8.10, arrivo in classe. “Mainardi anziché andare a sgiranzolare per pub la sera vai a letto prima la sera così ti alzi a un orario decente!” mi rimproverò la Mazzini. “Domani porta la giustifica del ritardo” aggiunse.
Non mi azzardai a replicare ma la guardai con lo sguardo di sfida più truce e altezzoso che mi riuscì e mi diressi al mio posto sulla solita sedia scricchiolante di fianco a Mauri.
“E’ solo gelosa perché vorrebbe potersela scolare lei una birretta” mi disse. La Mazzini aveva una malattia cronica al fegato e doveva stare attentissima all’alimentazione. “Comunque, ieri sera hai bevuto?” aggiunse.
“No, non tocco una goccia di nettare degli dei da tre giorni ormai.” risposi ridacchiando.
Si fece serio: “Rebs, hai due occhiaie pazzesche e puzzi di alcool.”
“Non sono andata per pub, davvero.”
“Ti stai riducendo uno straccio…”
“Sto bene, Mauri.”
Il fatto che non fossi andata per pub era vero. Ma era vero anche il fatto che mi ero bevuta 5 lattine di Guinness.
Mi specchiai nel riflesso dello schermo touch del mio cellulare e inorridì. Le mie lentiggini si mischiavano alla mia pelle giallastra e alle mio occhiaie blu. I miei occhi verdi erano come appassiti. Ero davvero ridotta uno straccio.
E così passai l’ora di storia a dormire con il sottofondo le divagazioni storiche della Mazzini.
Mi mancava papà. 72esimo giorno senza di lui. Mi mancava la famiglia che eravamo. Io, la mamma, papà e Luca, mio fratello maggiore.
La nostra villetta a schiera adesso era abitata solo da me e mamma, perché Luca aveva appena iniziato Giurisprudenza a la Sapienza di Roma, quindi lo vedevamo al massimo due volte al mese.
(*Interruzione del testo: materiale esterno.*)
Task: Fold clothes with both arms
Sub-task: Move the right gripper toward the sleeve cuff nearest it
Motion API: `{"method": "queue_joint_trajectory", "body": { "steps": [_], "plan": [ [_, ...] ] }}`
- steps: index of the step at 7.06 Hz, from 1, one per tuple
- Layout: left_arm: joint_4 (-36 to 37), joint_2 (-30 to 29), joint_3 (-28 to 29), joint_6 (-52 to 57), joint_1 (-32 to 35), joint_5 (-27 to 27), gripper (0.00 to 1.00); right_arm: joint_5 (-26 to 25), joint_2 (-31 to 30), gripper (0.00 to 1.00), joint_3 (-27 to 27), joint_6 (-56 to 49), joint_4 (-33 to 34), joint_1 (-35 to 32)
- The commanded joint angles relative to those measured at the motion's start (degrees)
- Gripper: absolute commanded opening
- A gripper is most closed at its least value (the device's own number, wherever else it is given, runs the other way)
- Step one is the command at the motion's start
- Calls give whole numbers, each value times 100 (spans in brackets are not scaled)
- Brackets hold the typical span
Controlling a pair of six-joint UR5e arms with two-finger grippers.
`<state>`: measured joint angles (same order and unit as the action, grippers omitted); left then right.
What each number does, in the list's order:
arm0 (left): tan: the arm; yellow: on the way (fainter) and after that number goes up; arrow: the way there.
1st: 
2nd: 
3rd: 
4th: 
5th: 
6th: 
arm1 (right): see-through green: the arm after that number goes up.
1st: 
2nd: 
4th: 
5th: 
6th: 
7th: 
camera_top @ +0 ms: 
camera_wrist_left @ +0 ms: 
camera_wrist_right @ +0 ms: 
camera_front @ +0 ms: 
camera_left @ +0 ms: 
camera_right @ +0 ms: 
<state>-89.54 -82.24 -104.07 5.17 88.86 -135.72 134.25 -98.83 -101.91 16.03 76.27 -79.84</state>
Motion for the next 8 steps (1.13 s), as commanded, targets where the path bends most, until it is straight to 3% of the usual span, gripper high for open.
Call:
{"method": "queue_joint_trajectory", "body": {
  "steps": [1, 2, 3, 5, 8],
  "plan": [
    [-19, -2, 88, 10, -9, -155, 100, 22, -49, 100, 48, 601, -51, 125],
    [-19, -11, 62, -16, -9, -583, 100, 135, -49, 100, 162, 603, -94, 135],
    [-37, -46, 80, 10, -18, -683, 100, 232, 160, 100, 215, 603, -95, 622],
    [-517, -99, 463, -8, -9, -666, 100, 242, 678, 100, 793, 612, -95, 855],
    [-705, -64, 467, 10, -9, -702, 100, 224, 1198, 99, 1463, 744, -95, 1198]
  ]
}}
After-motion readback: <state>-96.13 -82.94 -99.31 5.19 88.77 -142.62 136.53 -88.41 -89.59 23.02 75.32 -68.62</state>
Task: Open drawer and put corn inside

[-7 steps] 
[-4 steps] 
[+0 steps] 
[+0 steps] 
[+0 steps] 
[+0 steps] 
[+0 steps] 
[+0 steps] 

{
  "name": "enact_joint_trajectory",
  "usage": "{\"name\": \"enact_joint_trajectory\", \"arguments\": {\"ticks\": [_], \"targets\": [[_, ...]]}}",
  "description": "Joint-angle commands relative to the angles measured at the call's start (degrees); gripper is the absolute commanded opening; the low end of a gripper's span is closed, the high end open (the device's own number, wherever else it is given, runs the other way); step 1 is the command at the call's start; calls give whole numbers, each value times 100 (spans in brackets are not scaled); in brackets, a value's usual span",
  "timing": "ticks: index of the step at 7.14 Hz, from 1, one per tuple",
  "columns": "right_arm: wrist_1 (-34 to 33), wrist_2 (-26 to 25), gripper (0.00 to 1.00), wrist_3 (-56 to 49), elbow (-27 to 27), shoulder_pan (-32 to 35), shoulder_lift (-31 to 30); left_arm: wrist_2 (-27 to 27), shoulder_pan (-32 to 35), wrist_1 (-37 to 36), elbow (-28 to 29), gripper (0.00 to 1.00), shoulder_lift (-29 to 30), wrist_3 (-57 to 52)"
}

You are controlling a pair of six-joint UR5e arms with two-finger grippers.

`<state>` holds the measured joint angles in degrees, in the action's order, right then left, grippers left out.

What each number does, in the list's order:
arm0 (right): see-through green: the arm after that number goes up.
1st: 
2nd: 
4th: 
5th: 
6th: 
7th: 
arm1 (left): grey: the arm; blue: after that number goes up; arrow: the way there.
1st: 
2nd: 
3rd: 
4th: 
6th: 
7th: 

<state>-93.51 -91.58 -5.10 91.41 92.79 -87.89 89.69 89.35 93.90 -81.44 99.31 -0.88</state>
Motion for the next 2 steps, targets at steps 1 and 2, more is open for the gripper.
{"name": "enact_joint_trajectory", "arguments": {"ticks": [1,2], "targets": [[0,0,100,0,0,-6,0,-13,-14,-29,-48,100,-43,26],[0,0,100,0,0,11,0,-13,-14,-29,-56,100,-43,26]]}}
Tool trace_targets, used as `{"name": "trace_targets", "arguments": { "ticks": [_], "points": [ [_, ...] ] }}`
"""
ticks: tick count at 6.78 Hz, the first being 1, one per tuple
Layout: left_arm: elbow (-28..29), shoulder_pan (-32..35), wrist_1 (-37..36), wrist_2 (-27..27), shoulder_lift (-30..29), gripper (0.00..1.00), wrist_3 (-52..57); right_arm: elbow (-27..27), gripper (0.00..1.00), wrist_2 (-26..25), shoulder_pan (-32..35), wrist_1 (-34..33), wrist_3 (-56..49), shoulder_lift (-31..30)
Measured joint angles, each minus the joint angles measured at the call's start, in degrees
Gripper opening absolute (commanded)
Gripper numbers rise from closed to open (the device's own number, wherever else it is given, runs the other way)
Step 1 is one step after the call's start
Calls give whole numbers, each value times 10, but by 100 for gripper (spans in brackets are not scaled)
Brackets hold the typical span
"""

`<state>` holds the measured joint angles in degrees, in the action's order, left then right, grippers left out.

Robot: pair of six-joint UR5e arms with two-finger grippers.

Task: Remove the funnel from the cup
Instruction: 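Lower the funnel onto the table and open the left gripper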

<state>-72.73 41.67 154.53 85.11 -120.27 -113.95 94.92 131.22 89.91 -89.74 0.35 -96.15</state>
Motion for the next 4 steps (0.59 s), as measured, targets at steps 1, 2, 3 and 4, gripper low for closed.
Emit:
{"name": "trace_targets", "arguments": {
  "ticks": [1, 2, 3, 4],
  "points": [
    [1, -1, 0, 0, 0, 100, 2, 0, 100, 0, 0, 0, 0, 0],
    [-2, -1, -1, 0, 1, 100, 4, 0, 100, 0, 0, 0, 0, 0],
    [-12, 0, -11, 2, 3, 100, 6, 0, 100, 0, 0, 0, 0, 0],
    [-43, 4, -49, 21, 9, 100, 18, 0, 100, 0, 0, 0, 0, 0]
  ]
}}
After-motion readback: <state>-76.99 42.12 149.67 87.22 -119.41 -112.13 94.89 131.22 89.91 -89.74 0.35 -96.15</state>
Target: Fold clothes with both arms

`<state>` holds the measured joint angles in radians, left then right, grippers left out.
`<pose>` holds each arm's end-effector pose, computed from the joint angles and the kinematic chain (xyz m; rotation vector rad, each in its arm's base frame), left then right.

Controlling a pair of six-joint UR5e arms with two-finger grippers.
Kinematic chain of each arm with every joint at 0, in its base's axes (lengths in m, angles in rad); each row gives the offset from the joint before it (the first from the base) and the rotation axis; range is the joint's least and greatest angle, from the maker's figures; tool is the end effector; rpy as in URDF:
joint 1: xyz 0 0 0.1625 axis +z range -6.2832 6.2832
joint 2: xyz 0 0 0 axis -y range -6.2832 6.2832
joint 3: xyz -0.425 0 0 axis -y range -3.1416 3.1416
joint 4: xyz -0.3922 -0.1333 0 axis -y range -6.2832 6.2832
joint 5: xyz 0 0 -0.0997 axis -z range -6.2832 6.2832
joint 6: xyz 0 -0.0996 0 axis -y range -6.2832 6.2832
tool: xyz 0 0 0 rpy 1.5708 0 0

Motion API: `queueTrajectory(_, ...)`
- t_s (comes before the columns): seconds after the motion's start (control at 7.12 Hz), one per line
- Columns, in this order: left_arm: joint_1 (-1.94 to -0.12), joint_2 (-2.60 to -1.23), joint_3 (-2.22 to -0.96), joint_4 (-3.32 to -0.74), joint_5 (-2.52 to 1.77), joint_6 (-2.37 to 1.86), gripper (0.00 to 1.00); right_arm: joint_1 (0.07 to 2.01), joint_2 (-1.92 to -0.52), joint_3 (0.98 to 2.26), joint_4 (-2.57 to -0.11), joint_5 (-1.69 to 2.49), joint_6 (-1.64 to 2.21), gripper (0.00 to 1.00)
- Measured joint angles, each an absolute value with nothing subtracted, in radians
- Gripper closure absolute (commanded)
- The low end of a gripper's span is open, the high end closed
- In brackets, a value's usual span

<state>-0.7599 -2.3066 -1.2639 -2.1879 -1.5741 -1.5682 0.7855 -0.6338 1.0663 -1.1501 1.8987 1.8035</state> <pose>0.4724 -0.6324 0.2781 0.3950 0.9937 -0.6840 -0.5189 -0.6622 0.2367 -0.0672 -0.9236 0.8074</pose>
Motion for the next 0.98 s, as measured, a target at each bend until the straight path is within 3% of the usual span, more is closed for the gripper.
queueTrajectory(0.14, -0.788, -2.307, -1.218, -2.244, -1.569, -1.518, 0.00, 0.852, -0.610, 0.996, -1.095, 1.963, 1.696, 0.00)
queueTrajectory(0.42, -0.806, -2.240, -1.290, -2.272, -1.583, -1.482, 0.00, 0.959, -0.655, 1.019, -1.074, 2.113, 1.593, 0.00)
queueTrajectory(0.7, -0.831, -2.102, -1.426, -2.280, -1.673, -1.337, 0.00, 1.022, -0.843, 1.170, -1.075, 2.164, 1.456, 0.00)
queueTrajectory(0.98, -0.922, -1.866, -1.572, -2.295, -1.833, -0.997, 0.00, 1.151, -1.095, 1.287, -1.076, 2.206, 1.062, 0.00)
Mio padre era un architetto affermato e viaggiava spesso per lavoro. Fu’ una delle 8 vittime della sparatoria all’Aeroporto Valerio Catullo di Verona. Mi sentivo persa senza di lui. Era la mia base di appoggio, perché anche se non era  mai stato molto presente era la persona alla quale ero più legata e non ho mai potuto ringraziarlo abbastanza per tutto quello che faceva per me.
Mia madre invece, tra una riunione e l’altra e viaggi di lavoro era a casa al massimo tre giorni a settimana, quindi Luca, di quattro anni più grande di me, mi aveva tirato su.
La sera precedente era una di quelle notte solitarie, passate a suonare la mia chitarra Bernie tra una sigaretta e un sorso di troppo. La mia vita non aveva alcun senso.